Билеты на концерты Doors никогда не были просто кусочками тусклой голубоватой или розоватой бумаги с набором слов и цифр; нет, это всегда были маленькие шедевры живописи, с которых смотрели таинственные женщины с длинными волосами, в длинных одеждах и с пацификами в руках. Их волосы текли гладкими сильными волнами, их балахоны ниспадали, как платья волшебниц и королев. Человек, держащей такое чудо в руке, не просто идет на вечерний концерт очередной рок-н-ролльной команды; высокие двери, распахнувшись, пропускают его в другой мир, где под синим небосводом на ниточках подвешены желтые и серебряные звезды, цветные потоки энергии стекают по стволам деревьев, и прямо в воздухе яркими цветами расцветают лица пророков, красавиц и убийц.

Я куплю себе такой билет. В год, когда Билл Грэм выпустил его, он стоил три доллара, а теперь стоит четыреста. Ну и что? Это все равно. Я куплю себе маленький красивый прямоугольник цветной бумаги и, ложась спать, положу его под подушку.
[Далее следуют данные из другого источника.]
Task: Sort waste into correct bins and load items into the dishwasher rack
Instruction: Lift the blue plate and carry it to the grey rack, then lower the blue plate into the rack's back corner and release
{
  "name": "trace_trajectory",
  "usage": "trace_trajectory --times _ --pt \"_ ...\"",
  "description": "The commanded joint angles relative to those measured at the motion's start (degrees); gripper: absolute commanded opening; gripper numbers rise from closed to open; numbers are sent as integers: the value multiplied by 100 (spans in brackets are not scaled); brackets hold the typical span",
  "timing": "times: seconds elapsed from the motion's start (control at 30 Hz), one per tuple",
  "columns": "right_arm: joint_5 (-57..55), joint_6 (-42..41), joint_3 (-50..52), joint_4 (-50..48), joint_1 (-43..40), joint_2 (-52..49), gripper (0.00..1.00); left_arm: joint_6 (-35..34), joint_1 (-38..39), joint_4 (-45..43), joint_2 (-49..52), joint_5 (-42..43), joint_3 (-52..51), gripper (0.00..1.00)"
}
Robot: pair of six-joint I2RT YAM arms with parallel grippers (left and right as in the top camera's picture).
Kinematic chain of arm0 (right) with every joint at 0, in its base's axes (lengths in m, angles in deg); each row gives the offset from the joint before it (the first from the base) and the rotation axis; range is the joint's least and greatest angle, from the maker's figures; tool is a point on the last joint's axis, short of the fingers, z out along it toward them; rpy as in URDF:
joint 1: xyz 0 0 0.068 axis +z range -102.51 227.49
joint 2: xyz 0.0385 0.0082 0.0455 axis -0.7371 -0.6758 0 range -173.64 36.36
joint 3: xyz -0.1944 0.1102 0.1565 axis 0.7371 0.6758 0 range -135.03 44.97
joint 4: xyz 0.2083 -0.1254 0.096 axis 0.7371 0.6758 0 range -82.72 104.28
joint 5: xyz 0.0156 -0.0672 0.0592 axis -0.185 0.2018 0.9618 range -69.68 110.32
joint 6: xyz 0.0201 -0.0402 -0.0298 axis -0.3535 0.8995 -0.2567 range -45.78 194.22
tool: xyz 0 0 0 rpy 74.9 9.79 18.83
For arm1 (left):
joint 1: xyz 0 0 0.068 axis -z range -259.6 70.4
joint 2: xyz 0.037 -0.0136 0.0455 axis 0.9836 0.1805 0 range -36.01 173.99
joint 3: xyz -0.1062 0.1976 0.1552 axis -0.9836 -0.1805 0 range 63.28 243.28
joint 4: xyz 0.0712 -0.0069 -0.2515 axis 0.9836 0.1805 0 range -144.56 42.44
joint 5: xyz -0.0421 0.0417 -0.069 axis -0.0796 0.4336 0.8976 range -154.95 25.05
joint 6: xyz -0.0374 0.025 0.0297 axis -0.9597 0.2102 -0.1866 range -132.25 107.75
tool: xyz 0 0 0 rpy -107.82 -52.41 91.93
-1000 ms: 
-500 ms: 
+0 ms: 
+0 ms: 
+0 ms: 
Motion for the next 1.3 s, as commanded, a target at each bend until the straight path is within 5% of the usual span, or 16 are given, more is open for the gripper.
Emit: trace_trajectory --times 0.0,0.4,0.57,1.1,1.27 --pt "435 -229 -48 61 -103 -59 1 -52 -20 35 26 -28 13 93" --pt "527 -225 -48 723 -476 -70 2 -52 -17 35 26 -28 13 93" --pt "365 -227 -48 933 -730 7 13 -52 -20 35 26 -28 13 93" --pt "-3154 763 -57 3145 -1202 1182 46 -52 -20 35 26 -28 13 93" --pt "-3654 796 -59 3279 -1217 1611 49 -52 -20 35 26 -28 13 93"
В тихий час посредине ночи, когда я буду лежать в зыбком полусне в ничейном пространстве между небом и землей, в моей голове вдруг ярко вспыхнет юпитер, забегают по сцене алые мечущиеся лучи, кто-то завопит: «Ladies and gentlemen, the Doors!» – и из-за черного задника появятся четверо. Они спокойны и деловиты в начинающемся хаосе. И я перенесусь туда, в шестидесятые, в сказочное время свободы и любви. Я перенесусь туда, в ту блаженную Америку шестидесятых, дети которой мои братья. Они не состарились. Они не разошлись по конторам и офисам, не обзавелись семьями и домами. Они по-прежнему идут вдоль многокилометрового ряда машин все ближе и ближе к зеленым полям Вудстока, они по-прежнему умирают со смеху на кислотных тестах и приветствуют друг друга словами: «Мир, брат!» Я разминулся с ними во времени, но волшебный билет под подушкой откроет мне двери.